Exercise details:
Transcribe each line below without altering anything.

(Saved entries)
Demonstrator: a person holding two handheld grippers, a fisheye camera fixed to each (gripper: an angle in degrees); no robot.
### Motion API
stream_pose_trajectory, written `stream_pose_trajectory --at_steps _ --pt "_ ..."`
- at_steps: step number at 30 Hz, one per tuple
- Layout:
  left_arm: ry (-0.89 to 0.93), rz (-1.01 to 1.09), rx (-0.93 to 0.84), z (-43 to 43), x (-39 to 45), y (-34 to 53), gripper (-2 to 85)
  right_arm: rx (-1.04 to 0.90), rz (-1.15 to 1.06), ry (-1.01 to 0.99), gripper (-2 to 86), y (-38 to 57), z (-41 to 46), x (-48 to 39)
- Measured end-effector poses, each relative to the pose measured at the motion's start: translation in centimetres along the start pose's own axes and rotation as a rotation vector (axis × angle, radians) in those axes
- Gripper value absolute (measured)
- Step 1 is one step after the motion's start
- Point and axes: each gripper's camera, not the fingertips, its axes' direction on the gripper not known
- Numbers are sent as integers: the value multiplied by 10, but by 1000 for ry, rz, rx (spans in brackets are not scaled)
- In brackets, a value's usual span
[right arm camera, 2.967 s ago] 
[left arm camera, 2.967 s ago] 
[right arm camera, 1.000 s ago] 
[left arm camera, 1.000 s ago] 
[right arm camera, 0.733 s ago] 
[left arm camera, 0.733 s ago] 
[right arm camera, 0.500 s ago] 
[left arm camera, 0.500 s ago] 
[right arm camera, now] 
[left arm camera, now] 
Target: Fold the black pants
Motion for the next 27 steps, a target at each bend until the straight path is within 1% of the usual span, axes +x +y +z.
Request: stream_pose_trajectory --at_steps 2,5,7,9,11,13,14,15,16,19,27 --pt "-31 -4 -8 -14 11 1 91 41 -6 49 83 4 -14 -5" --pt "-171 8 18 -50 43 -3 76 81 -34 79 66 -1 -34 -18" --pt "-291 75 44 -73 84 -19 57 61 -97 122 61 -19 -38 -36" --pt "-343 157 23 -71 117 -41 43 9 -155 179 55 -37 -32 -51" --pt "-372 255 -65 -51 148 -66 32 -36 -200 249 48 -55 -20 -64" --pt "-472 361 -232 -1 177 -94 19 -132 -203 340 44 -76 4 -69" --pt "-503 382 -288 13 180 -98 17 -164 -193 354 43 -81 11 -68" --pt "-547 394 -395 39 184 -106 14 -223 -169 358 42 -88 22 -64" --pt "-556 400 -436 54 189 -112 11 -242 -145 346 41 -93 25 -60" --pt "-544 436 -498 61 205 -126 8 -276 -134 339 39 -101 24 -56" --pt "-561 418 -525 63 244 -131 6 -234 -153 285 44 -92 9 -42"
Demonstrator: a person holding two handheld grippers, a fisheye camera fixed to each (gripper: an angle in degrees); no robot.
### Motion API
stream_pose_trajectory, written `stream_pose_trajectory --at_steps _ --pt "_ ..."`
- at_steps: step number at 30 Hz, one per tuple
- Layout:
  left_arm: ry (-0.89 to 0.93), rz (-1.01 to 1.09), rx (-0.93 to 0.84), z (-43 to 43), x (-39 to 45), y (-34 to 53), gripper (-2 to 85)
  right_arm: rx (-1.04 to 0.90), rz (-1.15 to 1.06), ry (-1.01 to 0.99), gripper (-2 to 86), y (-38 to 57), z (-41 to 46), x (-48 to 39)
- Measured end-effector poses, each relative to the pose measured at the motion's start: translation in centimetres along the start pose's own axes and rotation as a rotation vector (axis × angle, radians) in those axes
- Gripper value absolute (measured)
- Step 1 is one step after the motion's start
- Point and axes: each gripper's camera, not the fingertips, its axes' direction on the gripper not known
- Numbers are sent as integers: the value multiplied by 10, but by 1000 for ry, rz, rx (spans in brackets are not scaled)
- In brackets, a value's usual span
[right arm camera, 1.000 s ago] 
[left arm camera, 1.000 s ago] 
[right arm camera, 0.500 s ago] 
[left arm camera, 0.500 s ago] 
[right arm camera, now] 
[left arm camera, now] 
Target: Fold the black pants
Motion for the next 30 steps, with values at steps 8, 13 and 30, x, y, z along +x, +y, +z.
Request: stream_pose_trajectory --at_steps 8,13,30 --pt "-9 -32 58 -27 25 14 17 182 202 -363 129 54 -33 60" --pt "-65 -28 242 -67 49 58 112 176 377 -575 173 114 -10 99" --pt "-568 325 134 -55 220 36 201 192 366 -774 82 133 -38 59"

Solution for this exercise:
Demonstrator: a person holding two handheld grippers, a fisheye camera fixed to each (gripper: an angle in degrees); no robot.
### Motion API
stream_pose_trajectory, written `stream_pose_trajectory --at_steps _ --pt "_ ..."`
- at_steps: step number at 30 Hz, one per tuple
- Layout:
  left_arm: ry (-0.89 to 0.93), rz (-1.01 to 1.09), rx (-0.93 to 0.84), z (-43 to 43), x (-39 to 45), y (-34 to 53), gripper (-2 to 85)
  right_arm: rx (-1.04 to 0.90), rz (-1.15 to 1.06), ry (-1.01 to 0.99), gripper (-2 to 86), y (-38 to 57), z (-41 to 46), x (-48 to 39)
- Measured end-effector poses, each relative to the pose measured at the motion's start: translation in centimetres along the start pose's own axes and rotation as a rotation vector (axis × angle, radians) in those axes
- Gripper value absolute (measured)
- Step 1 is one step after the motion's start
- Point and axes: each gripper's camera, not the fingertips, its axes' direction on the gripper not known
- Numbers are sent as integers: the value multiplied by 10, but by 1000 for ry, rz, rx (spans in brackets are not scaled)
- In brackets, a value's usual span
[right arm camera, 2.967 s ago] 
[left arm camera, 2.967 s ago] 
[right arm camera, 1.000 s ago] 
[left arm camera, 1.000 s ago] 
[right arm camera, 0.733 s ago] 
[left arm camera, 0.733 s ago] 
[right arm camera, 0.500 s ago] 
[left arm camera, 0.500 s ago] 
[right arm camera, now] 
[left arm camera, now] 
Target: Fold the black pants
Motion for the next 27 steps, a target at each bend until the straight path is within 1% of the usual span, axes +x +y +z.
Request: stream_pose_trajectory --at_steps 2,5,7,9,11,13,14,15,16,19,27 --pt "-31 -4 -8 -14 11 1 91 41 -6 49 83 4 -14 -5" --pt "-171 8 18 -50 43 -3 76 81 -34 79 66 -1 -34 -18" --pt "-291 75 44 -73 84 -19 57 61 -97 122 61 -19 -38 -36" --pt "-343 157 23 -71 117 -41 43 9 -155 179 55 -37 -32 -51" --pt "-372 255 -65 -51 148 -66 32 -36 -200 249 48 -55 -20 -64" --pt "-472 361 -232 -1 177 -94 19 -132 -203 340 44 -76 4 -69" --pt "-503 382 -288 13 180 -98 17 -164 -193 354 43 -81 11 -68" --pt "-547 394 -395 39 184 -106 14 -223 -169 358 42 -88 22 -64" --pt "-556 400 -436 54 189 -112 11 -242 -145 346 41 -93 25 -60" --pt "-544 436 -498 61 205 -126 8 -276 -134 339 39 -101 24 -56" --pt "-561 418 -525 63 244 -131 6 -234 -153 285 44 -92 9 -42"
Demonstrator: a person holding two handheld grippers, a fisheye camera fixed to each (gripper: an angle in degrees); no robot.
### Motion API
stream_pose_trajectory, written `stream_pose_trajectory --at_steps _ --pt "_ ..."`
- at_steps: step number at 30 Hz, one per tuple
- Layout:
  left_arm: ry (-0.89 to 0.93), rz (-1.01 to 1.09), rx (-0.93 to 0.84), z (-43 to 43), x (-39 to 45), y (-34 to 53), gripper (-2 to 85)
  right_arm: rx (-1.04 to 0.90), rz (-1.15 to 1.06), ry (-1.01 to 0.99), gripper (-2 to 86), y (-38 to 57), z (-41 to 46), x (-48 to 39)
- Measured end-effector poses, each relative to the pose measured at the motion's start: translation in centimetres along the start pose's own axes and rotation as a rotation vector (axis × angle, radians) in those axes
- Gripper value absolute (measured)
- Step 1 is one step after the motion's start
- Point and axes: each gripper's camera, not the fingertips, its axes' direction on the gripper not known
- Numbers are sent as integers: the value multiplied by 10, but by 1000 for ry, rz, rx (spans in brackets are not scaled)
- In brackets, a value's usual span
[right arm camera, 1.000 s ago] 
[left arm camera, 1.000 s ago] 
[right arm camera, 0.500 s ago] 
[left arm camera, 0.500 s ago] 
[right arm camera, now] 
[left arm camera, now] 
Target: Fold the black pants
Motion for the next 30 steps, with values at steps 8, 13 and 30, x, y, z along +x, +y, +z.
Request: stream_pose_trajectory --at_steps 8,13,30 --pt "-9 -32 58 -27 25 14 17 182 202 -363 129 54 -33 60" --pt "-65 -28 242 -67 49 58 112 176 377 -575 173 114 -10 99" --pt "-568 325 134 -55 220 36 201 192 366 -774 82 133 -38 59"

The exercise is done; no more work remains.